01-03-2011 02:11 AM
let me come back to my original question, I probably need to clarify it
I have a 80MB text file and need to read into a 2D array.
but read spread sheet.vi doesn't work, as it is out of memory.
I tried low-level vis, but seems very complicated. do you know any good way to read it?
thanks
jack
01-03-2011 02:18 AM
01-03-2011 07:41 AM
Hi, altenbach,
Thank you very much. I tried that. It's very good. But right now I have another problem,how can I read chunk of files or part of lines sequencely?
for example, my text file have unknown number of lines, do u know how to read them in a fixed number of times? how can we get this fixed number?
thanks
jack
01-04-2011 11:20 AM
Hi lgG_Kylin,
Try taking a look at the Advanced File Functions palette. The Get File Size VI and Get File Position VI should help you.
Regards,
Starla T.
01-04-2011 11:43 AM
01-04-2011 12:06 PM
When trying to read in sections the read text file will let you specify how many rows you want to read (right click on the VI and hit read rows). You use the read text file in a for loop, you wire the file reference wire to a shift register so the file position is fed to the next iteration of the loop. You are now reading in chunks. Now do everything else Altenbach has said with the get file size vi (to figure out how many iterations of for loop operation you need). You should be able to handle your data processing in the for loop. You haven't told us what you are doing with the data so any number of things could be what you are looking for.

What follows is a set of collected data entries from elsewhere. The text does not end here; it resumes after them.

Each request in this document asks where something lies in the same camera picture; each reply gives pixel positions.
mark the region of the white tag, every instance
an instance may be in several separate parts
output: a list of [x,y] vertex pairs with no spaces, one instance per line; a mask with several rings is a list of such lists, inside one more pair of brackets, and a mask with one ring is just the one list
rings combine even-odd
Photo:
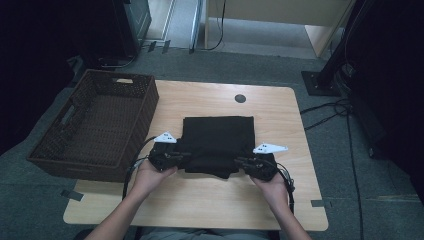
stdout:
[[169,133],[164,132],[161,135],[157,136],[154,139],[155,142],[163,142],[163,143],[176,143],[177,140]]
[[253,149],[253,153],[275,153],[289,150],[286,146],[278,146],[268,143],[262,143],[255,149]]

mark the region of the wicker basket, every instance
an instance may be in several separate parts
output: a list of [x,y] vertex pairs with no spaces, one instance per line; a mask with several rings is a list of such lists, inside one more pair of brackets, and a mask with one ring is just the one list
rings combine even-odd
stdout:
[[28,160],[53,176],[123,182],[158,100],[153,76],[87,70]]

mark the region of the folded black fabric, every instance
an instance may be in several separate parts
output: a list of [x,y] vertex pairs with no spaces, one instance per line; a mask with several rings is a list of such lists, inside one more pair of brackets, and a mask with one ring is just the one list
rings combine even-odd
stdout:
[[179,152],[191,153],[191,161],[180,168],[224,179],[238,172],[234,159],[251,156],[254,148],[254,119],[240,116],[185,118],[177,144]]

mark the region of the black cable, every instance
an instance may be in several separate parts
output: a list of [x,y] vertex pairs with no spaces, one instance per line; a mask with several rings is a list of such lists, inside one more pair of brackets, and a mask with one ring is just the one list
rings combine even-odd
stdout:
[[331,119],[334,116],[344,116],[346,117],[346,124],[347,124],[347,130],[348,130],[348,136],[349,136],[349,151],[350,151],[350,159],[351,159],[351,164],[352,164],[352,169],[353,169],[353,177],[355,180],[355,189],[356,189],[356,195],[357,195],[357,201],[358,201],[358,211],[359,211],[359,231],[360,231],[360,236],[361,236],[361,240],[364,239],[364,222],[363,222],[363,216],[362,216],[362,202],[361,202],[361,193],[359,191],[359,184],[358,184],[358,177],[357,177],[357,173],[356,173],[356,166],[355,166],[355,159],[353,156],[353,144],[352,144],[352,132],[350,129],[350,121],[349,121],[349,116],[350,116],[350,112],[351,112],[351,105],[348,101],[348,99],[341,99],[339,101],[336,101],[334,103],[326,103],[326,104],[322,104],[316,107],[311,107],[308,109],[305,109],[303,111],[301,111],[300,113],[307,113],[316,109],[320,109],[322,107],[327,107],[327,106],[333,106],[334,110],[335,110],[335,114],[333,116],[330,116],[328,118],[325,118],[321,121],[319,121],[318,123],[312,125],[313,127],[318,126],[319,124],[328,121],[329,119]]
[[286,185],[286,190],[287,190],[287,193],[289,194],[290,211],[294,214],[293,192],[294,192],[295,187],[294,187],[294,180],[290,177],[289,171],[281,163],[277,163],[277,165],[281,166],[283,169],[279,169],[278,166],[274,166],[272,163],[270,163],[268,161],[263,161],[263,162],[268,164],[269,166],[271,166],[273,168],[276,168],[278,173],[280,174],[280,176],[283,178],[284,185]]
[[[144,146],[146,146],[146,144],[148,142],[152,141],[155,138],[156,138],[156,136],[153,136],[153,137],[147,139],[146,141],[144,141],[144,143],[141,145],[139,152],[141,152],[141,150],[143,150]],[[144,159],[147,158],[147,156],[143,157],[143,158],[137,158],[137,156],[138,156],[138,154],[134,157],[134,160],[131,162],[130,167],[128,167],[128,169],[127,169],[127,173],[125,175],[125,180],[124,180],[124,189],[122,190],[122,200],[124,200],[124,198],[127,196],[128,184],[131,180],[132,173],[137,168],[136,163],[140,160],[144,160]]]
[[207,51],[215,50],[215,48],[217,48],[221,44],[222,39],[224,38],[224,17],[225,17],[225,4],[226,3],[227,3],[227,0],[224,0],[224,6],[222,7],[222,16],[221,16],[221,38],[219,39],[219,41],[218,41],[218,43],[216,44],[215,47],[206,48],[205,50],[207,50]]
[[328,120],[332,119],[335,116],[345,117],[347,112],[350,110],[350,103],[349,103],[348,99],[340,99],[340,100],[338,100],[334,103],[325,103],[325,104],[322,104],[322,105],[319,105],[319,106],[315,106],[315,107],[311,107],[311,108],[302,110],[302,111],[300,111],[300,114],[305,114],[307,112],[314,111],[314,110],[317,110],[317,109],[320,109],[320,108],[323,108],[323,107],[333,107],[334,111],[336,113],[327,117],[327,118],[322,119],[321,121],[319,121],[317,123],[312,124],[311,126],[305,127],[304,128],[305,131],[307,131],[311,128],[314,128],[318,125],[321,125],[321,124],[327,122]]
[[356,174],[356,166],[355,166],[355,160],[353,157],[353,146],[352,146],[352,133],[350,130],[350,122],[349,122],[349,112],[346,116],[346,123],[347,123],[347,131],[349,134],[349,149],[350,149],[350,159],[352,162],[352,169],[353,169],[353,177],[355,179],[355,188],[356,188],[356,196],[358,201],[358,210],[359,210],[359,231],[361,235],[361,240],[364,239],[364,221],[362,218],[362,202],[361,202],[361,193],[359,191],[359,184],[358,184],[358,177]]

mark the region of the wooden table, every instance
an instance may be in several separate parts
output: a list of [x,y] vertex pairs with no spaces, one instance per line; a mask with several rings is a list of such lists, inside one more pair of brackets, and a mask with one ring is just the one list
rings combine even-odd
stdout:
[[[148,137],[170,131],[179,138],[183,119],[198,116],[254,116],[256,145],[288,146],[275,154],[295,181],[295,215],[306,230],[328,227],[317,178],[294,92],[286,87],[263,87],[157,80],[159,103]],[[234,97],[243,94],[246,102]],[[140,156],[148,154],[149,143]],[[121,201],[123,184],[78,180],[81,202],[70,200],[64,220],[70,224],[98,224]],[[179,170],[153,192],[132,225],[231,229],[279,229],[259,189],[241,170],[223,180]]]
[[[205,48],[208,19],[222,17],[223,3],[224,0],[207,0]],[[315,54],[321,57],[337,30],[345,25],[354,4],[355,0],[226,0],[225,19],[305,25]]]

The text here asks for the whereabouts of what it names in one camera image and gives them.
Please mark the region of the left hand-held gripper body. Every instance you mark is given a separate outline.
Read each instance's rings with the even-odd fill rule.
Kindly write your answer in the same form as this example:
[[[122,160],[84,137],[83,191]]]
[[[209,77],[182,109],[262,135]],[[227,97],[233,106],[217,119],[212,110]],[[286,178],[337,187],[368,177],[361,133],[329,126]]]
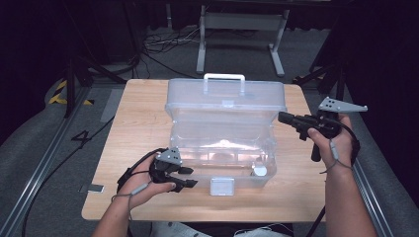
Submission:
[[[172,177],[172,172],[177,172],[182,166],[182,159],[177,147],[168,148],[158,154],[150,165],[149,174],[153,183],[161,184],[172,182],[181,184],[182,181]]]

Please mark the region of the small white bottle green label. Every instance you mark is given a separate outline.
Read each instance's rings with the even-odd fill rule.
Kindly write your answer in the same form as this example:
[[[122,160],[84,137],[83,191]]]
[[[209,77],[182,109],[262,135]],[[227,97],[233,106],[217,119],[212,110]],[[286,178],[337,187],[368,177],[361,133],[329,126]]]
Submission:
[[[251,175],[255,177],[265,177],[268,173],[267,167],[263,164],[253,163]]]

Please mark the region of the clear plastic storage box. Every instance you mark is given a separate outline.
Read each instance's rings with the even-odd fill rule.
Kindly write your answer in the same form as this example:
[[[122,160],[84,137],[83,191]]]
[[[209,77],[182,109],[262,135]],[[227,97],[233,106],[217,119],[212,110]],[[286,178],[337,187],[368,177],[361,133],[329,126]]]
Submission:
[[[213,196],[260,189],[277,173],[274,120],[287,109],[281,82],[248,81],[242,75],[207,74],[168,81],[165,111],[188,176]],[[251,175],[252,164],[267,167]]]

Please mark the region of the person's right hand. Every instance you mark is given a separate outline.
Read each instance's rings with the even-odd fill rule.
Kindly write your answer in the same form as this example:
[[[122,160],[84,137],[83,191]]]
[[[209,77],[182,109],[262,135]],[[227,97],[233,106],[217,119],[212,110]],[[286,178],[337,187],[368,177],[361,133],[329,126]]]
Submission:
[[[317,129],[310,128],[308,135],[319,148],[319,153],[326,170],[324,174],[334,173],[352,174],[352,154],[354,137],[349,132],[352,129],[351,121],[345,114],[339,115],[339,121],[345,128],[334,138],[324,137]]]

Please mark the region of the person's left hand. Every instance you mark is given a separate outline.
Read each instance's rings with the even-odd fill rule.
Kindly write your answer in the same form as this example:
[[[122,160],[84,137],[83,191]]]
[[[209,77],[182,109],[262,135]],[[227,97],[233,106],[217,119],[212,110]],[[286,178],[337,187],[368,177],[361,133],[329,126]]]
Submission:
[[[152,182],[148,171],[154,158],[155,155],[152,155],[141,162],[132,171],[132,175],[121,187],[115,197],[131,198],[130,209],[146,203],[156,195],[168,193],[175,188],[174,183],[155,184]]]

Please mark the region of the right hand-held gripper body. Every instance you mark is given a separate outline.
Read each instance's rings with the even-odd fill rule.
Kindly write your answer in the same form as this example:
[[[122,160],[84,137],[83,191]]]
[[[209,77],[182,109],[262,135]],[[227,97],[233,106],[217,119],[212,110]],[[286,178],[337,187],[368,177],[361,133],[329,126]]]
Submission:
[[[313,127],[323,136],[331,139],[345,128],[345,125],[339,121],[339,115],[341,113],[366,112],[367,110],[367,106],[354,105],[326,97],[318,106],[318,111],[315,116],[305,115],[300,117],[300,125],[296,128],[296,131],[299,133],[301,140],[306,140],[308,138],[307,131]],[[352,163],[354,163],[361,149],[361,145],[353,130],[350,129],[349,132],[354,137],[352,154]]]

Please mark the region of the grey tape piece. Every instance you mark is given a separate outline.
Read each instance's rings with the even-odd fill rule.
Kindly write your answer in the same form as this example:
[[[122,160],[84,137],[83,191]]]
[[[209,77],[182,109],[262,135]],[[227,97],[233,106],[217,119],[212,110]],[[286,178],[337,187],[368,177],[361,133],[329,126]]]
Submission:
[[[79,192],[82,194],[101,193],[103,190],[104,190],[104,187],[102,185],[89,184],[89,185],[83,185],[79,189]]]

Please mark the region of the grey metal desk frame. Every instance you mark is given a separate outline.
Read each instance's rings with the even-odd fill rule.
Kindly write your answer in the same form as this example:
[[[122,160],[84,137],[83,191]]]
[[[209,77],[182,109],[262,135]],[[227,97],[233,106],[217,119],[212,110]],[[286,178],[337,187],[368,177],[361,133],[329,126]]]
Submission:
[[[201,6],[199,20],[200,44],[198,50],[196,72],[205,72],[206,62],[206,30],[249,30],[276,32],[276,39],[268,45],[271,58],[279,77],[285,76],[279,46],[282,40],[290,11],[284,10],[279,15],[239,14],[239,13],[213,13],[208,11],[206,5]]]

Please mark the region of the black metal stand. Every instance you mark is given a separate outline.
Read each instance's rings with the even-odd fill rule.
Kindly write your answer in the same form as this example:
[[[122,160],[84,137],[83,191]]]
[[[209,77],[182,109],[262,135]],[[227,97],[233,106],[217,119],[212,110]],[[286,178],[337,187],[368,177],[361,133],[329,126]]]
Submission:
[[[93,77],[89,68],[93,68],[100,75],[103,75],[118,84],[125,84],[126,80],[117,74],[109,71],[104,66],[94,62],[85,56],[76,55],[69,59],[66,69],[65,79],[67,82],[67,105],[65,118],[69,118],[75,109],[75,80],[78,80],[82,87],[90,87],[93,85]]]
[[[344,63],[340,60],[316,69],[305,76],[297,76],[293,79],[293,83],[302,86],[320,76],[322,79],[316,86],[316,90],[322,95],[329,95],[332,89],[336,88],[334,98],[342,100],[344,98],[345,72]]]

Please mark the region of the aluminium floor rail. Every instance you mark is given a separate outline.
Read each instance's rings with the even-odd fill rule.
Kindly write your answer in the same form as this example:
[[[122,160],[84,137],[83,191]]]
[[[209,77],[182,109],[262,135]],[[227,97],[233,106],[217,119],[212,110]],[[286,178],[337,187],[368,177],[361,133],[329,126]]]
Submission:
[[[372,219],[378,237],[394,237],[392,230],[384,216],[377,196],[367,178],[367,175],[359,161],[354,166],[354,176],[361,192],[361,196],[366,204],[368,213]]]
[[[75,99],[72,103],[68,103],[68,107],[72,109],[67,118],[60,121],[59,126],[54,131],[53,137],[47,144],[47,148],[42,155],[34,172],[28,178],[25,186],[15,203],[13,209],[0,227],[0,237],[11,237],[17,231],[25,216],[31,209],[32,202],[36,198],[41,186],[48,174],[52,162],[54,161],[59,146],[61,145],[64,135],[67,133],[71,123],[73,122],[77,112],[84,103],[90,93],[90,87],[81,87],[79,92],[75,94]]]

Once again, its much easier to get help if you give people a lot of information about your problem.
01-04-2011 12:48 PM
great, this is useful.
thank you very much 🙂
01-04-2011 12:54 PM - edited 01-04-2011 12:55 PM
Reading in sections only makes sense if you also process in sections and never have the entire file in memory. Just reading in sections and then assemble the whole in memory would again be inefficient.
As I explained, unless you use binary files or text files with a fixed number of characters/line a lot of work needs to be done to find where each line ends. (even if you use the built-in tools!)
Reading an 80MB string is not that hard, and the resulting DBL array is only a small fraction of that size in memory.